## Directions
Repeat the material exactly from its first line to the line that includes "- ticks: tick". Skip pictures.
== == ==
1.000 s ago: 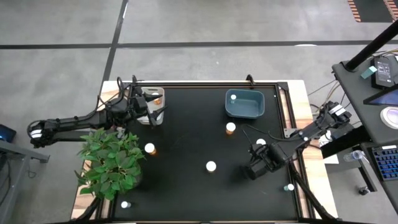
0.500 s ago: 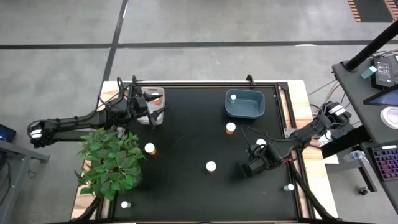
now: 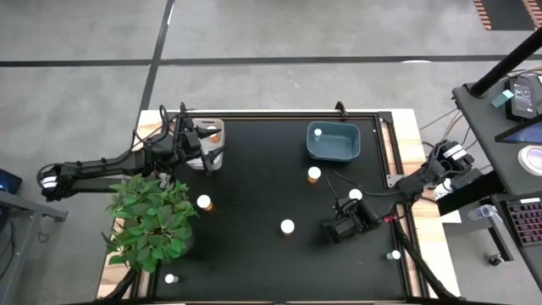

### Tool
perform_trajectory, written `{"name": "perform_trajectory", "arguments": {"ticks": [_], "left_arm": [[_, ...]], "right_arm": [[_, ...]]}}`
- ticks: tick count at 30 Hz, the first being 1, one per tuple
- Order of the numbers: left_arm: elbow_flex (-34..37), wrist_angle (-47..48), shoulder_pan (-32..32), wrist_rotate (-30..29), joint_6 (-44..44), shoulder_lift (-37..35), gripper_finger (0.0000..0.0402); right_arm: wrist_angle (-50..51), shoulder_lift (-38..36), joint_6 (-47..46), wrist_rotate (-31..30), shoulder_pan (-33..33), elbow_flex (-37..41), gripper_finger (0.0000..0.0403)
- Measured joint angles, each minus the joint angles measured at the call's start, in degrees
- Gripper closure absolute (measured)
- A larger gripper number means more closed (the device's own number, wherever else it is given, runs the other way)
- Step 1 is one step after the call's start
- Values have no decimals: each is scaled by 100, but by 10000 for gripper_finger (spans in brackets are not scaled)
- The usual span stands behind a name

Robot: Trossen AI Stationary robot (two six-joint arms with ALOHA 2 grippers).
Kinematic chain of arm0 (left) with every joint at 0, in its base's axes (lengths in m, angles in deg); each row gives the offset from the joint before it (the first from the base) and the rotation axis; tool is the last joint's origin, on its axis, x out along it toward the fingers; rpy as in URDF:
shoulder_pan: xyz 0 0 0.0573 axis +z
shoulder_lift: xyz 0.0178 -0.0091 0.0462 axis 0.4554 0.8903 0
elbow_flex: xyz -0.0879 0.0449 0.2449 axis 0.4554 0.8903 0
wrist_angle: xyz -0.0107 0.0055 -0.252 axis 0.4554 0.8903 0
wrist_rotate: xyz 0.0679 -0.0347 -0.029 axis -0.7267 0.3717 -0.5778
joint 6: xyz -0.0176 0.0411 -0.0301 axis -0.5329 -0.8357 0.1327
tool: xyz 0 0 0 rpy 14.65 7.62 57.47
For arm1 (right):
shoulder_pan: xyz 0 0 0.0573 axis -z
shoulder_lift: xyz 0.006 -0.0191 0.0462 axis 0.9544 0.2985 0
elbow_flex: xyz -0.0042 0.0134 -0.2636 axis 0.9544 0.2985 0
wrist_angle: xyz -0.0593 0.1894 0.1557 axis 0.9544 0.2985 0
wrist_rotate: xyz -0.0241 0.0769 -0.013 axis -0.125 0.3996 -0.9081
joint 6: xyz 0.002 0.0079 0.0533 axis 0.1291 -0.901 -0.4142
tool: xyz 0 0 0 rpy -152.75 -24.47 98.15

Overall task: Pick and place medicine bottles into bin by pill shape (circle, oval)
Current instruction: Put the small pink pill bottle into the blue bin

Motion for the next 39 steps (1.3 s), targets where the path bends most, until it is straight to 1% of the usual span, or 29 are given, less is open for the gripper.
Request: {"name": "perform_trajectory", "arguments": {"ticks": [6,24,28,32,35,39], "left_arm": [[0,0,2,2,-2,0,157],[0,2,0,2,-2,0,157],[0,2,-1,1,-2,0,157],[0,4,0,0,-2,0,157],[0,2,1,2,-2,0,157],[0,2,2,0,-2,0,157]], "right_arm": [[7,0,-40,0,11,2,170],[-26,0,-83,-2,11,2,290],[-29,-7,-83,-2,11,2,294],[74,-66,-79,-2,15,-65,283],[240,-116,-7,-1,69,-345,281],[654,-110,255,-46,224,-905,287]]}}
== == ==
## Task output
1.000 s ago: 
0.500 s ago: 
now: 

### Tool
perform_trajectory, written `{"name": "perform_trajectory", "arguments": {"ticks": [_], "left_arm": [[_, ...]], "right_arm": [[_, ...]]}}`
- ticks: tick count at 30 Hz, the first being 1, one per tuple

The response is now complete.